### [Exercise]
Each line below must be transcribed exactly, and no picture may appear in the transcription.

---------- Available data ----------

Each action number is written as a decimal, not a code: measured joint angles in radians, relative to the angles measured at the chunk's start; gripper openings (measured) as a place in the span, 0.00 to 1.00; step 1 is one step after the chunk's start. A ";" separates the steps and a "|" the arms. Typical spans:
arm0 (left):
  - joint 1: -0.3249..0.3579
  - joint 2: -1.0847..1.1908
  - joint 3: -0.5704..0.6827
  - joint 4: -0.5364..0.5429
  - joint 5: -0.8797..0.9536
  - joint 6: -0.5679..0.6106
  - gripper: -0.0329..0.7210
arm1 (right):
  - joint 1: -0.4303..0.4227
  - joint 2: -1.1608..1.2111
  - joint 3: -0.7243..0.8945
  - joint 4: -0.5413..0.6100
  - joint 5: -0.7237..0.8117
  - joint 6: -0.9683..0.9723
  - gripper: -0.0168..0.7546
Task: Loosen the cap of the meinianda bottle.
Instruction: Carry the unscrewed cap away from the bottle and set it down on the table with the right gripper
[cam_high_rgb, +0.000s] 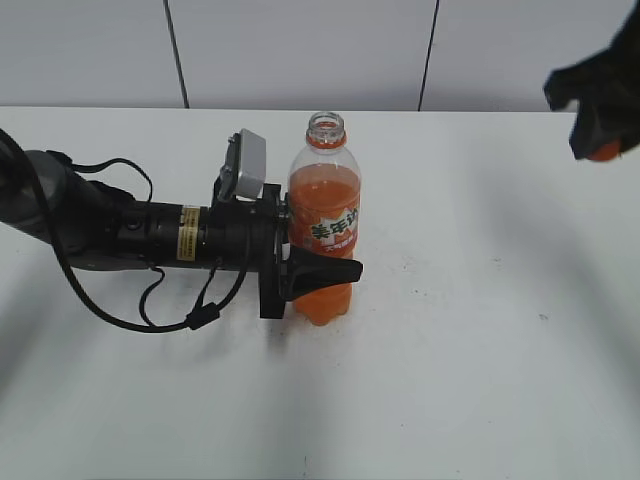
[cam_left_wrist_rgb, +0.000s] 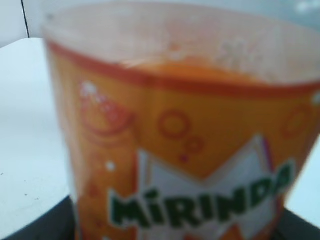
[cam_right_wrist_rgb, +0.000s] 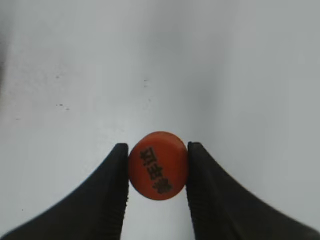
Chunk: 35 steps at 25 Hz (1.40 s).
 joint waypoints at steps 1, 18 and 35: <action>0.000 0.000 0.000 0.000 0.000 0.000 0.59 | -0.053 -0.009 0.058 0.026 -0.041 0.004 0.37; 0.000 0.000 0.000 -0.003 -0.001 0.000 0.59 | -0.312 0.179 0.463 0.356 -0.542 -0.166 0.37; 0.000 0.000 0.000 -0.003 -0.001 0.000 0.59 | -0.312 0.271 0.463 0.443 -0.593 -0.321 0.37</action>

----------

### [Output below]
Each action number is written as a decimal, not a code: measured joint angles in radians, relative to the angles measured at the chunk's start; gripper openings (measured) as a place in the span, 0.00 to 1.00; step 1 is one step after the chunk's start. A ";" separates the steps and a "|" the arms. Typical spans:
arm0 (left):
  - joint 1: -0.3249..0.3579
  - joint 2: -1.0847..1.1908
  - joint 3: -0.5704..0.6827
  - joint 4: -0.5364..0.5429
  - joint 5: -0.8797..0.9536
  - joint 6: -0.5679..0.6106
  - gripper: -0.0329..0.7210
arm1 (right):
  - joint 1: -0.4303..0.4227
  - joint 2: -1.1608..1.2111
  - joint 3: -0.7243..0.8945
  - joint 4: -0.5413..0.6100
  - joint 5: -0.7237..0.8117
  - joint 6: -0.9683..0.9723
  - gripper: -0.0168..0.7546
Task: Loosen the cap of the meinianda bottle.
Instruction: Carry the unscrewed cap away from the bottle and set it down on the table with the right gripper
[cam_high_rgb, +0.000s] 
[cam_left_wrist_rgb, +0.000s] 
[cam_right_wrist_rgb, +0.000s] 
Chunk: 35 steps at 25 Hz (1.40 s).
 joint waypoints at steps 1, 18 and 35: <action>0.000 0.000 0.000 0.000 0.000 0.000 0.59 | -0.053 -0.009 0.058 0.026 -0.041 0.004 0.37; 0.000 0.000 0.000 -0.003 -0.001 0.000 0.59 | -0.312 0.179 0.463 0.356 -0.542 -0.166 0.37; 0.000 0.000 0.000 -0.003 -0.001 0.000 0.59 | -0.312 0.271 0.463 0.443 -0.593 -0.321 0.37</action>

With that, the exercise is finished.